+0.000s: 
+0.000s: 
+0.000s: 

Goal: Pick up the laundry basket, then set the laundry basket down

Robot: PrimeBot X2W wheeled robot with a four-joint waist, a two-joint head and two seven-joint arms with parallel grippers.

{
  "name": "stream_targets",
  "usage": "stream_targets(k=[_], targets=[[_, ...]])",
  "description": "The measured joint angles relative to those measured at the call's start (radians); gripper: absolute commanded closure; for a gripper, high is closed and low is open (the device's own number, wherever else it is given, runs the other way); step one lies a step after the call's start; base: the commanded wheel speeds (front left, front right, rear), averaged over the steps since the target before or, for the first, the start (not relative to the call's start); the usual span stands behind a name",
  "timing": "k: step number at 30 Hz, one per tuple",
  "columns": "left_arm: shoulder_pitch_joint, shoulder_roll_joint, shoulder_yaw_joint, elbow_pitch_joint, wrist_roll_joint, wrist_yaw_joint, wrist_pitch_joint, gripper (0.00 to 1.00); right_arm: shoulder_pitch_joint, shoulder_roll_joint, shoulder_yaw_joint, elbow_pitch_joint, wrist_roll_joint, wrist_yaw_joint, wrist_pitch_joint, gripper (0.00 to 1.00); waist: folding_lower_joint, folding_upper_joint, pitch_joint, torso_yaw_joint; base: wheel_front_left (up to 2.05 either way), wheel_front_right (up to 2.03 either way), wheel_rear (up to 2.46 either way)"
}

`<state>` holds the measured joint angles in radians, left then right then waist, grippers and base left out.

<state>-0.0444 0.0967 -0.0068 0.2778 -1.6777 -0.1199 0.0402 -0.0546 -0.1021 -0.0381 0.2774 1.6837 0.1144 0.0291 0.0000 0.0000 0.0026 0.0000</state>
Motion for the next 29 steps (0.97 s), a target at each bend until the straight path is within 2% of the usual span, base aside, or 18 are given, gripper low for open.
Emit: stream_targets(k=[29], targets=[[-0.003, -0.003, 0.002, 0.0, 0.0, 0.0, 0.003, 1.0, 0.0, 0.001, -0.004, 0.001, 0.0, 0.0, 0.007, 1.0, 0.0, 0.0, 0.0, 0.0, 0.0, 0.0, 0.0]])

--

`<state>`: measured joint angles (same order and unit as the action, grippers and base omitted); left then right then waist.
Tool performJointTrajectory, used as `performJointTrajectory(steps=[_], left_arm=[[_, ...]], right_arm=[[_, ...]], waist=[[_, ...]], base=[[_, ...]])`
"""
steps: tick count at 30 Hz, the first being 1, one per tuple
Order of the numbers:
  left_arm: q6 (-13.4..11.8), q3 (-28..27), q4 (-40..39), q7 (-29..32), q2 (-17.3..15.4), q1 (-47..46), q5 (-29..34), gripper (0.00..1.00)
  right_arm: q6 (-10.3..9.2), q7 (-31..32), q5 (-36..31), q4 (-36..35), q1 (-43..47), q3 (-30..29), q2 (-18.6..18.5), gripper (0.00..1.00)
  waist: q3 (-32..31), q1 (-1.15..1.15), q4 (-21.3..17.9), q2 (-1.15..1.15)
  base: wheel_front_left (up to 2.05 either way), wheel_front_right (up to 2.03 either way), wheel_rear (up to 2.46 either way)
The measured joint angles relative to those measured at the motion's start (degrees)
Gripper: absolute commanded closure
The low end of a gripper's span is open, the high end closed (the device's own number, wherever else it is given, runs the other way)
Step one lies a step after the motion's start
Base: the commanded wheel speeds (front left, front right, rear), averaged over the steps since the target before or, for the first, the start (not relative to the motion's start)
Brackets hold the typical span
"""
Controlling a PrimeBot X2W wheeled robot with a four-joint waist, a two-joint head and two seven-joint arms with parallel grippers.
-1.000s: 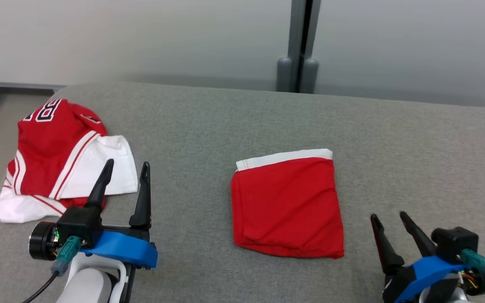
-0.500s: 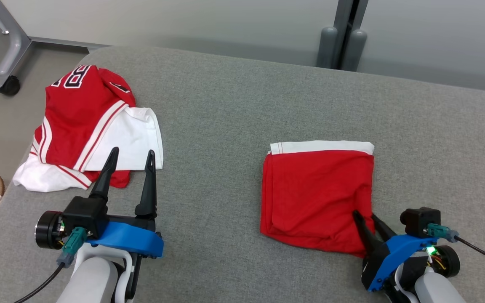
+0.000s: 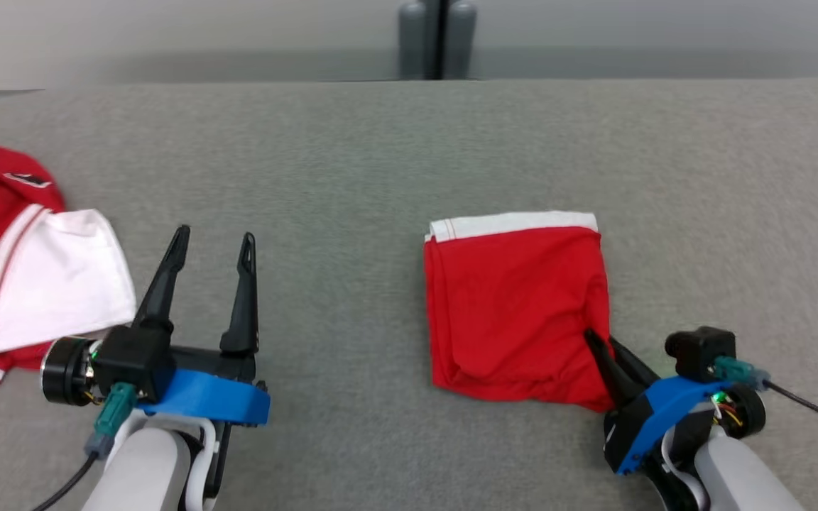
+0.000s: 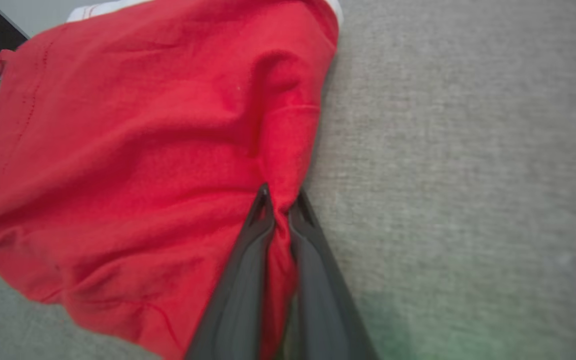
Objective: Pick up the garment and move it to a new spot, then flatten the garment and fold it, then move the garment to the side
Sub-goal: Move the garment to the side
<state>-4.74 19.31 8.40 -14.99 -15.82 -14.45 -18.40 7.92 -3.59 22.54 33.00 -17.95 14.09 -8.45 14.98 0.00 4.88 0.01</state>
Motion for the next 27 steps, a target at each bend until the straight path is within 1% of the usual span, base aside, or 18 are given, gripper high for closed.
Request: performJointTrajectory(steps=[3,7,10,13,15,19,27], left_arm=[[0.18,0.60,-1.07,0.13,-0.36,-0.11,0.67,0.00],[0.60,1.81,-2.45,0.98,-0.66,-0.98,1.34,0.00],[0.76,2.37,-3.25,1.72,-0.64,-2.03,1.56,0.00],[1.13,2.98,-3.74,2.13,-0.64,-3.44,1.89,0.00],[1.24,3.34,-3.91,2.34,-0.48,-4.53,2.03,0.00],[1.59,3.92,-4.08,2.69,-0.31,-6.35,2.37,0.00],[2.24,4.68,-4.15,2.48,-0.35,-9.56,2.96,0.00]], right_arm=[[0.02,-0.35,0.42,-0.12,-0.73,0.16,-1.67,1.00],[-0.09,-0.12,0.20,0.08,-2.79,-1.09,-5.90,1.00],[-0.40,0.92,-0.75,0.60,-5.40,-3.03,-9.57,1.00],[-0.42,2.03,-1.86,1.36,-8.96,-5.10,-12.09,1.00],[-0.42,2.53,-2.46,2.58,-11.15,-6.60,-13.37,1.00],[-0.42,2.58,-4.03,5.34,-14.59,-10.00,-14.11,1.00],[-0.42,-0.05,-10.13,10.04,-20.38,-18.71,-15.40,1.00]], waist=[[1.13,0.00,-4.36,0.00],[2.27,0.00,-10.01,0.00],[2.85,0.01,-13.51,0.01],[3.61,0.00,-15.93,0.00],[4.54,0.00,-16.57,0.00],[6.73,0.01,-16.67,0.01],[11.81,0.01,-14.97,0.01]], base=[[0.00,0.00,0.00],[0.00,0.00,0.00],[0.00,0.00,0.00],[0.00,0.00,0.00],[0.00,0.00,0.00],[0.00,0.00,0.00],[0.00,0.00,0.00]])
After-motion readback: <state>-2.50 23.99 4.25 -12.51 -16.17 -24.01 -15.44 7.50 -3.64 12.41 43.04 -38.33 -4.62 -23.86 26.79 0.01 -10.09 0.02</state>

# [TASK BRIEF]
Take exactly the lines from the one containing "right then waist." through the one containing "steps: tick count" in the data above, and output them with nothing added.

# [EXERCISE RESULT]
`<state>`: measured joint angles (same order and unit as the action, grippers and base omitted); left then right then waist.
Tool performJointTrajectory, used as `performJointTrajectory(steps=[_], left_arm=[[_, ...]], right_arm=[[_, ...]], waist=[[_, ...]], base=[[_, ...]])`
"""
steps: tick count at 30 Hz, the first being 1, one per tuple

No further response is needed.